The objects, images, recordings and performance actions that I create often involve repetition, corruption and distortion, acknowledging the ghosts of memory and loss and the space of swallowed rhythms, repressions and omissions. The arrangement of consciously theatrical forms often suggests sort of fractured tableaux of ritual props, artefacts or finds - an uneasy mix of the ancient and modern - exploring the vacillatory position of aesthetics when employed, on the one hand, by the artist to select, highlight and critique, and, on the other hand, by ideological or political institutions, hierarchies or bodies for whom aesthetics serve as dutiful carrier of the message. 

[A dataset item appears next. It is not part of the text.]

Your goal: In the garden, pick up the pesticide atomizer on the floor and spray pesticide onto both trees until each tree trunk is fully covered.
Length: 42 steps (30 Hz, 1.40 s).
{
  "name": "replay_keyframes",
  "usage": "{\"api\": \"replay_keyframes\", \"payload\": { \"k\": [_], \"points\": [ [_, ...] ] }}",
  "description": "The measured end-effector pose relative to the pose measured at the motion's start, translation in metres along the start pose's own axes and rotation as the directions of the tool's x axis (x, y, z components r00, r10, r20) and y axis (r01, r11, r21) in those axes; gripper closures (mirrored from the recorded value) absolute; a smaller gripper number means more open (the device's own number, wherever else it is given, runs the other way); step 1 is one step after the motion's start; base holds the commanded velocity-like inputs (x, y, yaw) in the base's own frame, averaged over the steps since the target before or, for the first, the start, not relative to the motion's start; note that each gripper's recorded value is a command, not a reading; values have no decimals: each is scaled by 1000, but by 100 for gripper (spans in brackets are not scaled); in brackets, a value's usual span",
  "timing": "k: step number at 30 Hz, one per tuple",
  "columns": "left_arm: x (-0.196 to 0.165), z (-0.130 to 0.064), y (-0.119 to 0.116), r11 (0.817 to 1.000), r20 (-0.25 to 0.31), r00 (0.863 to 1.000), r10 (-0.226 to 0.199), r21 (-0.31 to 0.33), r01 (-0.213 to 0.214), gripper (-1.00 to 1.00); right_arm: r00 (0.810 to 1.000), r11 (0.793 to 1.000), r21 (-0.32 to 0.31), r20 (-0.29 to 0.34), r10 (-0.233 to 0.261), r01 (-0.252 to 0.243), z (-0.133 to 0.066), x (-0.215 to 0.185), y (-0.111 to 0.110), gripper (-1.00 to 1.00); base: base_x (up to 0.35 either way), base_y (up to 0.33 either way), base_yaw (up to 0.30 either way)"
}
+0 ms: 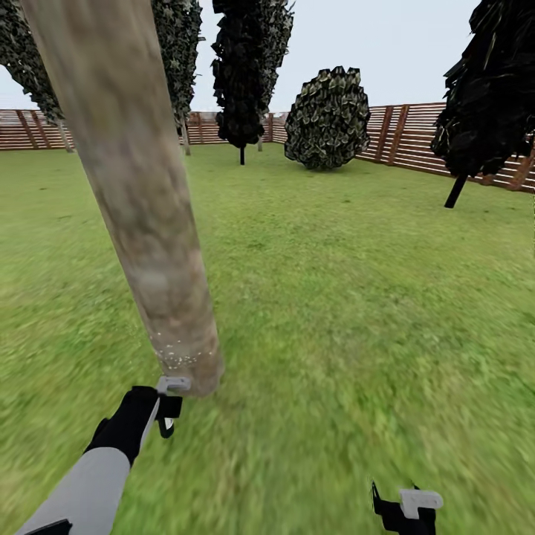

The transmission and reception of information and the ability (or lack thereof) of a material to mediate between these poles is also crucial to my practice. Paint's mercurial ability, for instance, to flip between dumb, intractable 'stuff' and fleet-footed carrier of image provided a means through which I began asking questions about the real and the mediated, object and image, the physical and the intangible, language and image, language and sound. Recent work has alluded to the early, faltering days of TV and radio broadcast and the inherent strangeness of those flickering, ether-bound images and voices - the early radio or TV studio as 'séance room' - where our initial grappling with the uncanniness of the recording or broadcasting of the human voice or image marked a shift in broader human consciousness and self-awareness.
 
In the midst of recent solo exhibition Chinagraph Spill Cracked Oil Cracked Oil  I placed a group of toner transfer prints of images drawn from the early days of broadcasting showing performers' hands clutching scripts during rehearsal, performance or recording. Around these are constructed - as if in response to these 'prompts' - tableaux of objects and images which seem to suggest a playful and highly theatrical altercation between language, image and object: a mise-en-scène that could perhaps have formed the stage set for a group of stumbling and stuttering characters in some mid-twentieth century absurdist drama. The physically weighty object or the highly-considered compositional decision rub shoulders with material slightness and off-the-cuff marks and gestures, implying a space of hesitancy and indeterminacy - a meditation upon spontaneity, deliberation, artifice and the editing process.